Malavika Bambawale of ENGIE Impact discusses the 2022 United Nations Climate Change Conference and the energy crisis.
Transcript has been edited for clarity
Sri Jegarajah: 100 billion dollars annually is needed to help developing countries transition to Net Zero. Is the political will there to secure these commitments, or will it fall short?
Malavika Bambawale: Great to be here. The political will has not been stronger. It was amazing to see how the countries came together and started to create commitments and ratchet up their efforts. Even in the region, we see that Singapore has made a Net Zero commitment by 2050. Australia, Indonesia, and others are ratcheting up their nationally determined contributions. So, there is a great amount of political will, going forward to COP 27. And as you rightly said, there is a big financing gap of $100 billion. But we're hoping there will be continued passion toward making this happen.
Sri Jegarajah: Can the private sector really step up in this kind of environment, especially when you consider how the energy crisis has still not been resolved. Due to the Ukraine-Russia war, which drags on, we now have a global economic slowdown, inflation, and higher rates on our hands. All of this is going to conspire to change the narrative, isn't it?

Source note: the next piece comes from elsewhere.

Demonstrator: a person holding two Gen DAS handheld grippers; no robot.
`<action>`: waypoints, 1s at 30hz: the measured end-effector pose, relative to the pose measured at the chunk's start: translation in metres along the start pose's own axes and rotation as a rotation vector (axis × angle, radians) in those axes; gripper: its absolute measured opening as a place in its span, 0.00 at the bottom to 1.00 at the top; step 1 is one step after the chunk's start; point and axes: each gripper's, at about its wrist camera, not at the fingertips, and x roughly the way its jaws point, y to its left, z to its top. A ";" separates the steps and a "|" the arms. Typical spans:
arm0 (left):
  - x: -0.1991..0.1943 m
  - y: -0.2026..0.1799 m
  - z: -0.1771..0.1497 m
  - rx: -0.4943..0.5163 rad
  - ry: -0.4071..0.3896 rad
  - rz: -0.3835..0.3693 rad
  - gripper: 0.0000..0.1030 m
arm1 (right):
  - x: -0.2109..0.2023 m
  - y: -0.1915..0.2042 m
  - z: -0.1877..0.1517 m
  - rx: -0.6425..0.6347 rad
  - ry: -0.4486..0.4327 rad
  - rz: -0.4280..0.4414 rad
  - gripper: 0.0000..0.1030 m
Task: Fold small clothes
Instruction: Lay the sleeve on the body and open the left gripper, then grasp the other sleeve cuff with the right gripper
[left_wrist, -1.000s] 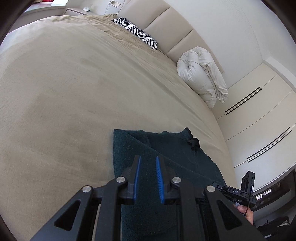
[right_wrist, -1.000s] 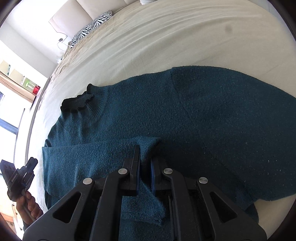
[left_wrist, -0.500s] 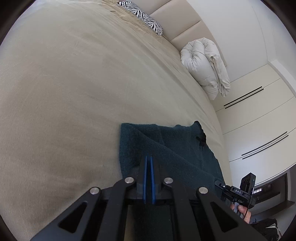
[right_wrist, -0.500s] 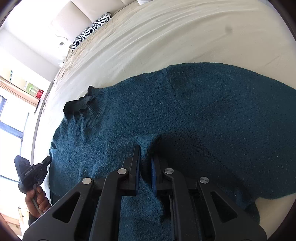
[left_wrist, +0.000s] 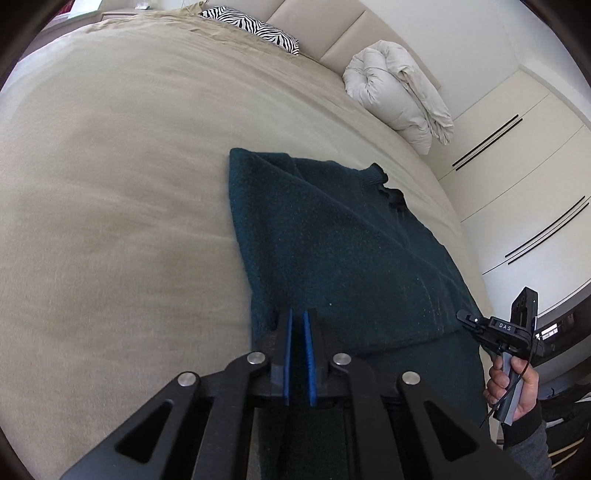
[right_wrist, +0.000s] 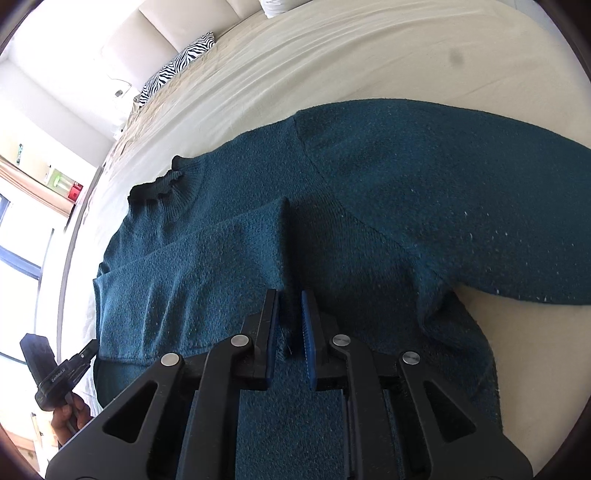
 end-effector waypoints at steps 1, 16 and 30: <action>-0.002 -0.006 -0.007 0.026 -0.005 0.018 0.09 | -0.003 -0.002 -0.004 -0.003 -0.005 0.001 0.11; -0.023 -0.110 -0.073 0.135 0.018 -0.058 0.49 | -0.158 -0.192 -0.060 0.402 -0.310 0.012 0.59; 0.002 -0.139 -0.085 0.004 0.045 -0.158 0.57 | -0.169 -0.348 -0.048 0.923 -0.513 0.185 0.57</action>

Malavika Bambawale: Absolutely, the political climate is very challenging. The energy crisis has not made things easier for any situation. In the short term, there has been this move to basically close the gap with coal, etc. But the important thing is that we have to make sure that our medium- and long-term plans to move towards renewable forms of energy are robust. We need to ensure that those investments are being made, because ultimately low carbon energy is going to be a good solution. I would say it is like a silver bullet because it's abundant and it's cheap when it's invested in already. It helps you make the kinds of investments that provide the business imperative for cheap energy. Regarding the private sector, I think it does need to make these investments. I think public-private partnerships, where the public sector can de-risk some of the private sector and provide the framework for them to make sure that their investments see returns in the long-run will be really important.